Russian scholars deem that Vladimir Rusanov and his ill-fated party disappeared somewhere around the area of the Mona Islands. Relics were found in 1934 in Gerkules Island, including a wooden pole with the inscription "Gerkules 1913", broken old sledges and a fragment of a cartridge box. Other remainders were found in Popova Chukchina, an island of another group not far away (Kolosovykh Islands) during and expedition organized in 1937 by the Arctic Institute of the Soviet Union.

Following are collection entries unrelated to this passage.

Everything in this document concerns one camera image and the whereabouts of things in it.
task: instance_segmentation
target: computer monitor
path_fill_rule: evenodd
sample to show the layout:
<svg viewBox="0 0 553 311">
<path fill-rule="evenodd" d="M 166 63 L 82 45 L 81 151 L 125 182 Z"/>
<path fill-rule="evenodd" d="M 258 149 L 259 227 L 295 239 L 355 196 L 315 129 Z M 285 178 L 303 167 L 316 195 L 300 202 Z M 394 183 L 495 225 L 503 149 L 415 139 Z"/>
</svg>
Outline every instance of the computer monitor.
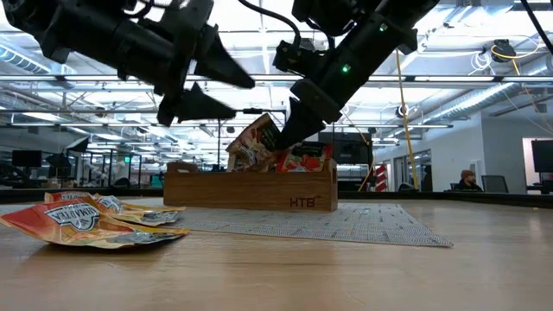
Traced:
<svg viewBox="0 0 553 311">
<path fill-rule="evenodd" d="M 333 159 L 338 164 L 368 164 L 369 148 L 359 133 L 320 133 L 319 141 L 333 145 Z"/>
<path fill-rule="evenodd" d="M 532 153 L 537 173 L 553 173 L 553 140 L 532 141 Z"/>
<path fill-rule="evenodd" d="M 42 151 L 13 150 L 11 151 L 11 165 L 19 168 L 39 168 L 42 166 Z"/>
</svg>

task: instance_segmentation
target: textured mat
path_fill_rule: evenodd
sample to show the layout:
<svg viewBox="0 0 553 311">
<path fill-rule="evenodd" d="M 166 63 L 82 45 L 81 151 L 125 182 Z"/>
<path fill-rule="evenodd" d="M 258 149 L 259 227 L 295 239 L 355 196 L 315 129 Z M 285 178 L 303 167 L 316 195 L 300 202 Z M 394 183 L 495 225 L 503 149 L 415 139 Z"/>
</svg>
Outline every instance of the textured mat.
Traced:
<svg viewBox="0 0 553 311">
<path fill-rule="evenodd" d="M 172 226 L 286 238 L 453 246 L 395 204 L 343 203 L 333 213 L 189 208 Z"/>
</svg>

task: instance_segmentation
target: white wall
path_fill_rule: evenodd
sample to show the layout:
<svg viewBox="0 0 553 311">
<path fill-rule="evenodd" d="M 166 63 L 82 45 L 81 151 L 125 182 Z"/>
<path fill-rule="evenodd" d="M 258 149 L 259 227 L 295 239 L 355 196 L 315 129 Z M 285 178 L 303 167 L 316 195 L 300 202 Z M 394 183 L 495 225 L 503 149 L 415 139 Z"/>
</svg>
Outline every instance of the white wall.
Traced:
<svg viewBox="0 0 553 311">
<path fill-rule="evenodd" d="M 482 129 L 487 174 L 503 175 L 509 193 L 526 194 L 523 138 L 551 138 L 551 134 L 525 118 L 512 117 L 484 118 Z"/>
<path fill-rule="evenodd" d="M 481 115 L 476 113 L 467 121 L 453 122 L 453 129 L 429 130 L 421 141 L 413 141 L 413 152 L 427 149 L 432 153 L 432 183 L 435 192 L 449 190 L 451 182 L 458 182 L 463 169 L 482 162 L 479 174 L 486 173 Z M 377 161 L 393 160 L 408 155 L 407 143 L 396 148 L 377 151 Z"/>
</svg>

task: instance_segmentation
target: wooden crate
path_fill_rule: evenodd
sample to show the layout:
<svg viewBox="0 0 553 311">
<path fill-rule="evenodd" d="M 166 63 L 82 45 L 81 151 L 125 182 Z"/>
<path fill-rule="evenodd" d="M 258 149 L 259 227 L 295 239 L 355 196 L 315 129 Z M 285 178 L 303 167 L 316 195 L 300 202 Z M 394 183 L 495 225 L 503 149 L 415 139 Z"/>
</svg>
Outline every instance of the wooden crate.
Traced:
<svg viewBox="0 0 553 311">
<path fill-rule="evenodd" d="M 169 163 L 163 203 L 263 210 L 335 211 L 336 162 L 320 173 L 182 173 Z"/>
</svg>

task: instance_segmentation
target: table surface
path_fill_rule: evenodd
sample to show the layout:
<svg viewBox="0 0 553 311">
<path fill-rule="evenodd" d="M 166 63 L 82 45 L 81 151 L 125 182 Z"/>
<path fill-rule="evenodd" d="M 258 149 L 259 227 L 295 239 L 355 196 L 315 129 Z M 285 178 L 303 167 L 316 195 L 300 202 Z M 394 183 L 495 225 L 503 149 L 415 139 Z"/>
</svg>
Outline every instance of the table surface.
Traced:
<svg viewBox="0 0 553 311">
<path fill-rule="evenodd" d="M 551 310 L 553 211 L 394 203 L 455 247 L 192 232 L 102 251 L 0 226 L 1 309 Z"/>
</svg>

During the Second World War there was much activity near these lonely islands. Kriegsmarine heavy cruiser Admiral Scheer, under Commander Wilhelm Meendsen-Bohlken, destroyers Friedrich Eckoldt, Erich Steinbrinck and Richard Beitzen, entered the Kara Sea along with submarines (Captain Grau) and (Lt. Captain Timm) in August 1942, in order to destroy Soviet warships.

The Germans knew that many ships of the USSR fleet had sought refuge in the Kara Sea because of the protection that its icy pack provided during ten months in a year. The large-scale naval operation in order to enter the Kara Sea and destroy as many Russian vessels as possible was named Operation Wunderland.

Since May 1993 the Mona Islands are part of the Great Arctic State Nature Reserve, the largest nature reserve of Russia.